→ **WORK TO BE COMPLETED**
Begin at the line below that has "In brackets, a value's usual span" and stop after the line that has "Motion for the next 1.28". Please restate only those lines, word for word.

(DATA TO EXAMINE)

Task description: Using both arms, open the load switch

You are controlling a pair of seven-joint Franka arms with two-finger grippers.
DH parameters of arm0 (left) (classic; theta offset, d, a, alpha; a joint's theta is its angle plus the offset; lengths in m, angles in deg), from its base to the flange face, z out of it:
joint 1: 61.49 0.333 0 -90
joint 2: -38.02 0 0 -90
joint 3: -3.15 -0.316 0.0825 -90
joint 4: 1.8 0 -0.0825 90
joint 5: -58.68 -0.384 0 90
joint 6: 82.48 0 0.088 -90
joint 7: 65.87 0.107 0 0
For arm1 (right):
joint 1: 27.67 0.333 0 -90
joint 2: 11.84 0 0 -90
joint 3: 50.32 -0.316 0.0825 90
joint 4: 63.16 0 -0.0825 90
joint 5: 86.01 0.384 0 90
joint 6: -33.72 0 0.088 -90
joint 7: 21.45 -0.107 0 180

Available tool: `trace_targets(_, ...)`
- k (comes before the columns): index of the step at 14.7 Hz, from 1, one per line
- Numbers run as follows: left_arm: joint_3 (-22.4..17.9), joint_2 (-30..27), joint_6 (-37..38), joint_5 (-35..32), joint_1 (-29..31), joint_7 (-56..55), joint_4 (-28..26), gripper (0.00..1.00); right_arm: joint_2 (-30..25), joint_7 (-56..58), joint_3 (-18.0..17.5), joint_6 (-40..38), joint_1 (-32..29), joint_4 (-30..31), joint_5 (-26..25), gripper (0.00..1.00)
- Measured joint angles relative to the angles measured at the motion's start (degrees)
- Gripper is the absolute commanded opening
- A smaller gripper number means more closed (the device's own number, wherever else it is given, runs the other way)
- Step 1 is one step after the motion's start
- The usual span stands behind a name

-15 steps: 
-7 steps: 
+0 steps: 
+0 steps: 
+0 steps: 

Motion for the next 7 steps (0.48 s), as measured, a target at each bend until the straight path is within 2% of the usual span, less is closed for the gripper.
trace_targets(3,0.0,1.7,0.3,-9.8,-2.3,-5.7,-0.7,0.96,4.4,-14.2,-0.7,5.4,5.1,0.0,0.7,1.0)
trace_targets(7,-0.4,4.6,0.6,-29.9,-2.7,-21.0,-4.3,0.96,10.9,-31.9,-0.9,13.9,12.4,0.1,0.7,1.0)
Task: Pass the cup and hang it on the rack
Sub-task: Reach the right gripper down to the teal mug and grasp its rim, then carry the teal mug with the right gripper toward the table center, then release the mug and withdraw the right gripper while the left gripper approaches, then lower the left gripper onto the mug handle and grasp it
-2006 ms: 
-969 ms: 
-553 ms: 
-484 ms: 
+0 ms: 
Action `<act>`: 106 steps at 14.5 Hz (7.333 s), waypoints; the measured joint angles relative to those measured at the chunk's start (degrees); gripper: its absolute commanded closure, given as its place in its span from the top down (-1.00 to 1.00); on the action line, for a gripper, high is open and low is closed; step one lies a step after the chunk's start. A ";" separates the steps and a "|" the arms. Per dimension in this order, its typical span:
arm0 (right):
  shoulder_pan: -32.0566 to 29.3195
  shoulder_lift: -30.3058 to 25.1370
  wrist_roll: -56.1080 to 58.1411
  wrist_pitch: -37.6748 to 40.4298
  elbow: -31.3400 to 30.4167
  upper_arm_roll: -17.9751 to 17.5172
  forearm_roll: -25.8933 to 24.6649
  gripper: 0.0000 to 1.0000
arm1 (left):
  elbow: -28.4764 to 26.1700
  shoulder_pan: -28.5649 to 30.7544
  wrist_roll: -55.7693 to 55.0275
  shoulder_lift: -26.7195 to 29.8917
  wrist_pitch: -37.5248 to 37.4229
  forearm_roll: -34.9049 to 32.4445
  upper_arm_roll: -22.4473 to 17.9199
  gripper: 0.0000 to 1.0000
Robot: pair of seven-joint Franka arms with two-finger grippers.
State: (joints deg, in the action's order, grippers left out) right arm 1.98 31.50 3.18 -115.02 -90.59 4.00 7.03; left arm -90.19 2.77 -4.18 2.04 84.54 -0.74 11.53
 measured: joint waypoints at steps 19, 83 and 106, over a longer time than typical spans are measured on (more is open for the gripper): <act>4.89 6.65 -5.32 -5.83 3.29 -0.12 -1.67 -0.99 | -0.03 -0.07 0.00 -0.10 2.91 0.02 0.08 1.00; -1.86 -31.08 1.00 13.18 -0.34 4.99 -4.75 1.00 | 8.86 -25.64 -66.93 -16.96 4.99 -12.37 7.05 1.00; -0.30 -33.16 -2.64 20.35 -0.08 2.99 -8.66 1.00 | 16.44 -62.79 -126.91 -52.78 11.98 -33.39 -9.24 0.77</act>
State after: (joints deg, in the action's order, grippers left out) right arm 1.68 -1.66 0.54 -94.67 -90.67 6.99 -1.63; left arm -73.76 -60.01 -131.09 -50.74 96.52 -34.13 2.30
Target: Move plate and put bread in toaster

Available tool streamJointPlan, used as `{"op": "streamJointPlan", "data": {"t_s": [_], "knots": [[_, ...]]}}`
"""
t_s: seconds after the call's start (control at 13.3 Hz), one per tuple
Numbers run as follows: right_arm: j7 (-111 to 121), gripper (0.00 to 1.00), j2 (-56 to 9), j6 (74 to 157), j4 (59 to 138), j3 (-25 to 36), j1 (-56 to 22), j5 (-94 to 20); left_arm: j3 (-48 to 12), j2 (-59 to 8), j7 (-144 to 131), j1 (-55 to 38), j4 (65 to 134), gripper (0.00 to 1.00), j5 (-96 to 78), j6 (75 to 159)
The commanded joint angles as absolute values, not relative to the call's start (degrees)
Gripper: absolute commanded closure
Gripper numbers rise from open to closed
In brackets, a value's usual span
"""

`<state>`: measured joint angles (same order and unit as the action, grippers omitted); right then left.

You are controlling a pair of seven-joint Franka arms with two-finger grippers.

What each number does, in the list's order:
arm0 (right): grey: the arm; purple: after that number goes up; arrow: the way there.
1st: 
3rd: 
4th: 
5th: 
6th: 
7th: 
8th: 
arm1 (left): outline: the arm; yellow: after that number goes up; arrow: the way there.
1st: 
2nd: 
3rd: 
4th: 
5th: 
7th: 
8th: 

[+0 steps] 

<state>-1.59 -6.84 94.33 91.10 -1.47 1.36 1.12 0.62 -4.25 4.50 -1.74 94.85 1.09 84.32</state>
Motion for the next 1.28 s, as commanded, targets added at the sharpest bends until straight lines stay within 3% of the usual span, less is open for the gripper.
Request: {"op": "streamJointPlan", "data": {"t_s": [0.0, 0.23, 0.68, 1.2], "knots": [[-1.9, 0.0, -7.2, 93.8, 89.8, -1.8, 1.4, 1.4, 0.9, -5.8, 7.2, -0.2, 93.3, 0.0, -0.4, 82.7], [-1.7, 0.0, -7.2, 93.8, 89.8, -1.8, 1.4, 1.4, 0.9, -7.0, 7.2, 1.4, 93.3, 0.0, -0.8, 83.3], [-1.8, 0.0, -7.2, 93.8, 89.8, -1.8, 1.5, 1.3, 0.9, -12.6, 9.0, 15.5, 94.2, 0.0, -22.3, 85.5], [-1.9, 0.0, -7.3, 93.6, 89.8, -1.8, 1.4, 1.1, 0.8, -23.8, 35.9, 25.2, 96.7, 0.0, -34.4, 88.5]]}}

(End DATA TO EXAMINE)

→ **RESPONSE FOR THIS EXERCISE**
In brackets, a value's usual span
"""

`<state>`: measured joint angles (same order and unit as the action, grippers omitted); right then left.

You are controlling a pair of seven-joint Franka arms with two-finger grippers.

What each number does, in the list's order:
arm0 (right): grey: the arm; purple: after that number goes up; arrow: the way there.
1st: 
3rd: 
4th: 
5th: 
6th: 
7th: 
8th: 
arm1 (left): outline: the arm; yellow: after that number goes up; arrow: the way there.
1st: 
2nd: 
3rd: 
4th: 
5th: 
7th: 
8th: 

[+0 steps] 

<state>-1.59 -6.84 94.33 91.10 -1.47 1.36 1.12 0.62 -4.25 4.50 -1.74 94.85 1.09 84.32</state>
Motion for the next 1.28 s, as commanded, targets added at the sharpest bends until straight lines stay within 3% of the usual span, less is open for the gripper.

Nothing remains to be added to the response.